The film’s other heroine, Erica Leerhsen, got her acting start in the horror genre. As the Wicca girl in Blair Witch 2, she explored cerebral horror. Now she gets down in the dirt of Texas. Getting into character was not a problem when placed in scenes with Leatherface (Andrew Bryniarski).


© 2003 New Line
“He’s such a huge guy and he was asked to do all of his own stunts, jumping off things with all that stuff on him and it’s not exactly the safest thing for anyone to be doing,” Leerhsen said. “And he took a toll. And we were dealing with someone who was exhausted and didn’t have the energy to make it safe for you all the time. I felt like I actually had to defend my own life when I was in a scene with him. Like if I didn’t get that barrel down, he was not stopping. And that barrel weighed about 80 pounds because it was just thrown in at the last minute, and I’m not that strong. And I had to constantly keep picking it up and putting it there and it was like every time before we shoot it, I’d hear the chainsaw start to go and I’d be like, ‘I’m gonna die.’ You make your own safety calls sometimes just because it’s not every day that people deal with a chainsaw that has sparks coming out of it that’s getting this close to your face. And of course it’s closer on the actual day than anyone planned it would ever be. And you just have to make that call and that’s the hardest thing for me, to be emotionally in a scene and the state the character was in, but having to physically make sure I didn’t get hurt. But that’s not what the character is thinking. The character is thinking, ‘I have to save my life’ so it was like bouncing those two things but keeping that adrenalized kind of thing that you would actually have in that situation, of that kind of panic. My character was very panicky, but would have that fear, that adrenaline but adrenaline’s dangerous when you’re dealing with that kind of stuff.


© 2003 New Line
All of the film’s screaming made her hoarse. “So hoarse. There’s one shot where it was such a highly technical move in the van, we had to react to that about 40 or 50 times. And at that point, you can’t even scream anymore. It was like the third day of shooting and both Jessica and I lost our voices because we were just like over and over and over. And at any moment they could get the camera right and that shot’s making it in the movie and that’s your reaction. So it’s got to be as intense every single time, and it was really hard.”
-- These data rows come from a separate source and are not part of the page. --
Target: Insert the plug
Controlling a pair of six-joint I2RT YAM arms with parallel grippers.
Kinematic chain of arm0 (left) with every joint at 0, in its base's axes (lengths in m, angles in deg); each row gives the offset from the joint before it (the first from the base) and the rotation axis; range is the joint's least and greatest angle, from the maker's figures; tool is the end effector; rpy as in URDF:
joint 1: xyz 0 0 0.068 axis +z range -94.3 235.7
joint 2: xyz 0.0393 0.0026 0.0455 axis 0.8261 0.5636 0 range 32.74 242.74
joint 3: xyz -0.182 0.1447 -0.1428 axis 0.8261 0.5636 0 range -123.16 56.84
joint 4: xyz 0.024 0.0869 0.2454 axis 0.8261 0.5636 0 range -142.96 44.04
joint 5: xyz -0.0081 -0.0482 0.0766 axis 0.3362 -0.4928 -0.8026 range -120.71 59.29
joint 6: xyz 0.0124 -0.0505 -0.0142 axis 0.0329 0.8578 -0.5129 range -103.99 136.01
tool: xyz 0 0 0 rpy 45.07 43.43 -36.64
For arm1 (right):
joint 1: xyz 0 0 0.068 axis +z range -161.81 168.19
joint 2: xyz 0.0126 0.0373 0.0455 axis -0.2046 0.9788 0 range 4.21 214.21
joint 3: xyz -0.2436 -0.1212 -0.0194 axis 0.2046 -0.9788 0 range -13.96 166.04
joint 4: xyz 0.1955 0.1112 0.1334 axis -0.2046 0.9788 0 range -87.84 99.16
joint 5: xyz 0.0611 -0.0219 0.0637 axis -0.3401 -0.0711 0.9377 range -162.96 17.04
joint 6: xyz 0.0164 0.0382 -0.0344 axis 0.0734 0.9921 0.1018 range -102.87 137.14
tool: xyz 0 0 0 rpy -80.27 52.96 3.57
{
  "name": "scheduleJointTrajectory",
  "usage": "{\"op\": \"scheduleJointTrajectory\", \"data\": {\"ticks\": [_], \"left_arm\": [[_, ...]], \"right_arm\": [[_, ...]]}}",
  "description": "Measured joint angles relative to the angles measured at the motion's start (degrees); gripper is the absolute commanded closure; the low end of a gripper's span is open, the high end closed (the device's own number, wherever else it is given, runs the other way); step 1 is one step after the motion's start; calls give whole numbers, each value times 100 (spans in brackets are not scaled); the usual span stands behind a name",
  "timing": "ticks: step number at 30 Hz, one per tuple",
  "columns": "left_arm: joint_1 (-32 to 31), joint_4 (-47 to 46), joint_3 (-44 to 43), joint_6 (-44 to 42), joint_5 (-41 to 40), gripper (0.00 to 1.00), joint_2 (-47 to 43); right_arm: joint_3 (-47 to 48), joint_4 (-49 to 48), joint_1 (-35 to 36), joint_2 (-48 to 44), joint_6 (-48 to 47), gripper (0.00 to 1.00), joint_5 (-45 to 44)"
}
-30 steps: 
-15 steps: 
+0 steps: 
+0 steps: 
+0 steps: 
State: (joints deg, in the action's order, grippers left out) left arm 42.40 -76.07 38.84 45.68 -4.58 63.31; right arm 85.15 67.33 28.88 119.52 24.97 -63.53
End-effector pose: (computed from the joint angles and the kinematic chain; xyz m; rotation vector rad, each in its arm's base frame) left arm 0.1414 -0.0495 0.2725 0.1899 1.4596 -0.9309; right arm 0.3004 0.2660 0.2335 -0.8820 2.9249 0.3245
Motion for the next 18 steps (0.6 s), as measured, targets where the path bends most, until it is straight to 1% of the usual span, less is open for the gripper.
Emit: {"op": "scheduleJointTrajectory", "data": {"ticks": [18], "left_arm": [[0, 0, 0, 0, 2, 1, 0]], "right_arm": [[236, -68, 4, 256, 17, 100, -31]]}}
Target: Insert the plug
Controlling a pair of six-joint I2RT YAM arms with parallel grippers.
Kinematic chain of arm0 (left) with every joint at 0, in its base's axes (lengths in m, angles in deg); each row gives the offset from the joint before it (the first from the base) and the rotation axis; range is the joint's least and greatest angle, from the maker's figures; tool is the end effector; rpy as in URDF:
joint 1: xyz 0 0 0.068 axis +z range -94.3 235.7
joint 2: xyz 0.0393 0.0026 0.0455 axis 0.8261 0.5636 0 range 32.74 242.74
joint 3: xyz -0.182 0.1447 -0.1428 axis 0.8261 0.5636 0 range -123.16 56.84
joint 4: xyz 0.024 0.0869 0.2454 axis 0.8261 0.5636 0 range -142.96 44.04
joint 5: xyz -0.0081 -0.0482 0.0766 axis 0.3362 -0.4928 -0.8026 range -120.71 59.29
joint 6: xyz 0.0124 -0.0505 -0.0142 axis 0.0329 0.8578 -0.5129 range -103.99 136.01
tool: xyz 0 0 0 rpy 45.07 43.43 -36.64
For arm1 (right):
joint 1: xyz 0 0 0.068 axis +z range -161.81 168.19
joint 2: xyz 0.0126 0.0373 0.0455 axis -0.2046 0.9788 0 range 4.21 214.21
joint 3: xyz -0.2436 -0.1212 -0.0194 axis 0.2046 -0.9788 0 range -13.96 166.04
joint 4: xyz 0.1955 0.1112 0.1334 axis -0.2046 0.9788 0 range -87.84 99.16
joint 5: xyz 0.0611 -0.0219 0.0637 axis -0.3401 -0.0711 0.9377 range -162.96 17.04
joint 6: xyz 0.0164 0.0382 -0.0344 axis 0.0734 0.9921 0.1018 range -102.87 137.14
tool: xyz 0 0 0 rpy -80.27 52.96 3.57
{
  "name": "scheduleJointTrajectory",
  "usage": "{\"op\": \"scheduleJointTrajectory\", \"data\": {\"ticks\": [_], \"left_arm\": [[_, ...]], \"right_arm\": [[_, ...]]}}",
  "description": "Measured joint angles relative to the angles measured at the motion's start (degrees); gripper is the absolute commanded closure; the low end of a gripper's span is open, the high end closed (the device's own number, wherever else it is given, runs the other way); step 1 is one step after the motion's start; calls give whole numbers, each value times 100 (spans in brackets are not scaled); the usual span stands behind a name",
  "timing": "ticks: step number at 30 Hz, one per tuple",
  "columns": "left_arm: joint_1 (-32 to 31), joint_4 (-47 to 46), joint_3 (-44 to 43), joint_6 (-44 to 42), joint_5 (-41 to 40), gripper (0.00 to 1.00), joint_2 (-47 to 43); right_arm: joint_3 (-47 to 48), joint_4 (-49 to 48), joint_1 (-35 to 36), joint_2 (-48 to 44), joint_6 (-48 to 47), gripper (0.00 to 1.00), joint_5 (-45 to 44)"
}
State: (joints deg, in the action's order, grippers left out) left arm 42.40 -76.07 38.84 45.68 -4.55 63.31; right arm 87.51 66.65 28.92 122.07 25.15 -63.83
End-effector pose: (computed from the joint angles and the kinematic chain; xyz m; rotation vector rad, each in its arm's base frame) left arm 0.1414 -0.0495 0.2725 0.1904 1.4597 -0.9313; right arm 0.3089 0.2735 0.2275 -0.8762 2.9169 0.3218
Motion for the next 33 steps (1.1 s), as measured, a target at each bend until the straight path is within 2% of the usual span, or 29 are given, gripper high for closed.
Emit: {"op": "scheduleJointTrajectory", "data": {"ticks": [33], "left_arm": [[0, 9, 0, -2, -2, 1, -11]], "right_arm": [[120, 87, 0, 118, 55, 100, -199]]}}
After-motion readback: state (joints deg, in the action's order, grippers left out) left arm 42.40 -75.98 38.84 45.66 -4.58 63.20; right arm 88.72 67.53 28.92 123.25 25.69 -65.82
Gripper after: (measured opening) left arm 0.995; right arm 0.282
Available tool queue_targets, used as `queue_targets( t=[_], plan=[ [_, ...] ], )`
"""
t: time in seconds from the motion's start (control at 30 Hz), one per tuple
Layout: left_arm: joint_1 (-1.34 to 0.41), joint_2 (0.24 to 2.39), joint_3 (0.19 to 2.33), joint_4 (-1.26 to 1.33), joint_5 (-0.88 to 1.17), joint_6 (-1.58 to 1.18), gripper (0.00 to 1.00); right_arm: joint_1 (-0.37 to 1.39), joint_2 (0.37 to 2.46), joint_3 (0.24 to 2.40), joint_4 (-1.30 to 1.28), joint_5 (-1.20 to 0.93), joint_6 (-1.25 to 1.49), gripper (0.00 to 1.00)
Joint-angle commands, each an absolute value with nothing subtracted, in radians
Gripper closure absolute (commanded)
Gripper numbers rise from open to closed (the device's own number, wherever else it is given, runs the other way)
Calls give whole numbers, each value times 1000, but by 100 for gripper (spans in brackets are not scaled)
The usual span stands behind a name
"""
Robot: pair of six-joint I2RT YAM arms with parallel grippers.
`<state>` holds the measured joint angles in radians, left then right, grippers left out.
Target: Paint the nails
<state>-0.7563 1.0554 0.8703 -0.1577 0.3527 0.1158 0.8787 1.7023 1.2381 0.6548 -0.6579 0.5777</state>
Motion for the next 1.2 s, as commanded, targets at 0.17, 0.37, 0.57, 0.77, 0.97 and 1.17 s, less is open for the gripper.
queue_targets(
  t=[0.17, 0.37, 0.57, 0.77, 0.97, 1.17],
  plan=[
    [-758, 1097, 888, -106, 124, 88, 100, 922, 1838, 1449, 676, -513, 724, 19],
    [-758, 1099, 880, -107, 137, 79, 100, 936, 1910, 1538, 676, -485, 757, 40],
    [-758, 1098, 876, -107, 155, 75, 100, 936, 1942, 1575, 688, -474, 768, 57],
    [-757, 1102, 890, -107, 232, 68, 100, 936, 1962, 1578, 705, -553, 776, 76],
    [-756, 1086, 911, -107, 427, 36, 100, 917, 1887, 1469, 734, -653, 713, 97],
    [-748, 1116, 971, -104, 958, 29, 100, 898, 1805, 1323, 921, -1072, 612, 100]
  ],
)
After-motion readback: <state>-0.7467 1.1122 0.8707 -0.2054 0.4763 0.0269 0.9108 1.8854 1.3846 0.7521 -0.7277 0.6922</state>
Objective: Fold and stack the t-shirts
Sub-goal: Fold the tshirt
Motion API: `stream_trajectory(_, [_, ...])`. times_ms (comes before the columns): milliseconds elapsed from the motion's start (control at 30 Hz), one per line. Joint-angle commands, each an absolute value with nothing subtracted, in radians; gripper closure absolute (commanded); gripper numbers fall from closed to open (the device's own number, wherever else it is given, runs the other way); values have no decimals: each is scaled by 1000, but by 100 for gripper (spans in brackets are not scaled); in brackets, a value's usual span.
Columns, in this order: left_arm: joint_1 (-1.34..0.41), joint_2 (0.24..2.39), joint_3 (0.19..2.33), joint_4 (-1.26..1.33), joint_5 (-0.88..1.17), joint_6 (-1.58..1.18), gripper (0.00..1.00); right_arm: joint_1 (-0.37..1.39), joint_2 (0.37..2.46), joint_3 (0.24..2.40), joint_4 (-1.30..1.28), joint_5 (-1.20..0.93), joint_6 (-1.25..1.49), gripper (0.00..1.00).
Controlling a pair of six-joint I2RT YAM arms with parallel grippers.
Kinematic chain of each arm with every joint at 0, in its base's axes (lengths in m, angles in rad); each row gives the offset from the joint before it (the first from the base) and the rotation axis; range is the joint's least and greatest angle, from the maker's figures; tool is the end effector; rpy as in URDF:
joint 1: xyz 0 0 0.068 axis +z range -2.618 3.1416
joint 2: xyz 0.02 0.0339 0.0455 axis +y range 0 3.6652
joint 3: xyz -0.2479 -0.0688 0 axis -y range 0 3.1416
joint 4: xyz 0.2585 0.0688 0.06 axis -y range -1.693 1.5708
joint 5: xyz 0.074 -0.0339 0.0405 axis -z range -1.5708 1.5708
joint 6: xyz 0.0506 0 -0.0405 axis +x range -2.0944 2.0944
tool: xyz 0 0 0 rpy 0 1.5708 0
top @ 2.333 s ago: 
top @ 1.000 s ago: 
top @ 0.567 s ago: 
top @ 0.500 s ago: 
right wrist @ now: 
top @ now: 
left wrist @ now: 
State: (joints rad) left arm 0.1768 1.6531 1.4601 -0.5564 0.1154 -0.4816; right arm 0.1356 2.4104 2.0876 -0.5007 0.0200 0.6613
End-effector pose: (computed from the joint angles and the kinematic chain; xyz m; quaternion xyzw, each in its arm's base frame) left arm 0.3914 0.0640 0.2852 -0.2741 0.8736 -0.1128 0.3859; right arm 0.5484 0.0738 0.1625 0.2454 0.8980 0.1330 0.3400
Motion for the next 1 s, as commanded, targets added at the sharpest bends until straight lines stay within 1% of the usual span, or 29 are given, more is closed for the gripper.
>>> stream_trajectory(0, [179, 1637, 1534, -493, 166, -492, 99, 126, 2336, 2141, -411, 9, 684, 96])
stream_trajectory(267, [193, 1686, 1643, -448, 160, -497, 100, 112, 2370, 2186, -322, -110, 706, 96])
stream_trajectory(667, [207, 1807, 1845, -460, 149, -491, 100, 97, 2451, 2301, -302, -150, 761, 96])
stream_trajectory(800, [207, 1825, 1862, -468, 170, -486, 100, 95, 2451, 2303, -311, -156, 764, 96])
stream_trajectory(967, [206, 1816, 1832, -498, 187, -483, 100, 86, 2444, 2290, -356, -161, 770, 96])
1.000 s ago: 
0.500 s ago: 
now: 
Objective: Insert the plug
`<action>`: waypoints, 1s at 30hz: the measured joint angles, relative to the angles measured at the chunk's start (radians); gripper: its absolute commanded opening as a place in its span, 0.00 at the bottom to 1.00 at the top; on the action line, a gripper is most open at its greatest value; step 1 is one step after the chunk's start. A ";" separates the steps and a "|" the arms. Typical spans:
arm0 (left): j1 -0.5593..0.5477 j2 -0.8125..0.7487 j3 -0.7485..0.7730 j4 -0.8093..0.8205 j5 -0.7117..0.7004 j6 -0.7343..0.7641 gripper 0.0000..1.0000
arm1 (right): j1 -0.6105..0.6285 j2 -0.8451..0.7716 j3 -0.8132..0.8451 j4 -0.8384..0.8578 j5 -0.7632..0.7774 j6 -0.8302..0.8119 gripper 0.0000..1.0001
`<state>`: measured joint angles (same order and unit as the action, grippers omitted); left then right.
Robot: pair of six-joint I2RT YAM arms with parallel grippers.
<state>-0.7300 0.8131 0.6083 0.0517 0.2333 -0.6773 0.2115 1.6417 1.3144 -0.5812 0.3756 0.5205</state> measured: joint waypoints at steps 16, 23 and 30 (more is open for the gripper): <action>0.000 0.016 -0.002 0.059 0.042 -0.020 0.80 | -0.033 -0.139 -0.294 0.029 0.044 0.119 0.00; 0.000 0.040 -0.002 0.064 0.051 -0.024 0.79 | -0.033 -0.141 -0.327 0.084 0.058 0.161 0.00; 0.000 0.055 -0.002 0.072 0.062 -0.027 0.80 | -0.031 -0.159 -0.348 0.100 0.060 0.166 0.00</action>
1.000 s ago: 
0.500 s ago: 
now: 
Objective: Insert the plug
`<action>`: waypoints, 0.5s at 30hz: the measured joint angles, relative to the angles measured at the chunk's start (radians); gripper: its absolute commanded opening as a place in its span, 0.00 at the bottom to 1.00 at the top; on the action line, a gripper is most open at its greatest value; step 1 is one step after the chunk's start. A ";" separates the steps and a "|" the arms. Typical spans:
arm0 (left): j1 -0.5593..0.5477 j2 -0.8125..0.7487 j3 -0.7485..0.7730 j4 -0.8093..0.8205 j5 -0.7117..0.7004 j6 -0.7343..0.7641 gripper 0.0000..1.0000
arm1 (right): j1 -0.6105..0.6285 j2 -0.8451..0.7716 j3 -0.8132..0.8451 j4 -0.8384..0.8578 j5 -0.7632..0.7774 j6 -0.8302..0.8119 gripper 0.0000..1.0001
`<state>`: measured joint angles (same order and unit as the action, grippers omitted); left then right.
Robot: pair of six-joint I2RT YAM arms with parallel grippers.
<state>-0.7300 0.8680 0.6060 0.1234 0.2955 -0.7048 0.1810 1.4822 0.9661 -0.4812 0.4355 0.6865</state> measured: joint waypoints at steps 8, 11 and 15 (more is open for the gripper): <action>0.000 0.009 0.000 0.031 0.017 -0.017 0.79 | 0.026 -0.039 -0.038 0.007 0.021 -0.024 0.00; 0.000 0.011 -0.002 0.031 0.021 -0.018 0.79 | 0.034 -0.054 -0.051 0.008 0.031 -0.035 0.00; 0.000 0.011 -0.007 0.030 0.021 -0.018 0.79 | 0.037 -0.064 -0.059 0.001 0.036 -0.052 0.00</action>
Leerhsen was not so familiar with the original film, and was relieved that it betrayed her expectations of typical slasher films. “When I heard Texas Chainsaw Massacre, I thought of more like the sequels and stuff. I thought it was going to be like this slasher, horror movie and when I watched it, it was such an intelligent psychological thriller. I loved the way it used the real dead bodies, because that’s so much scarier than showing some fake prosthetic thing in a way. I loved it and I saw exactly why it has such a place in film history.”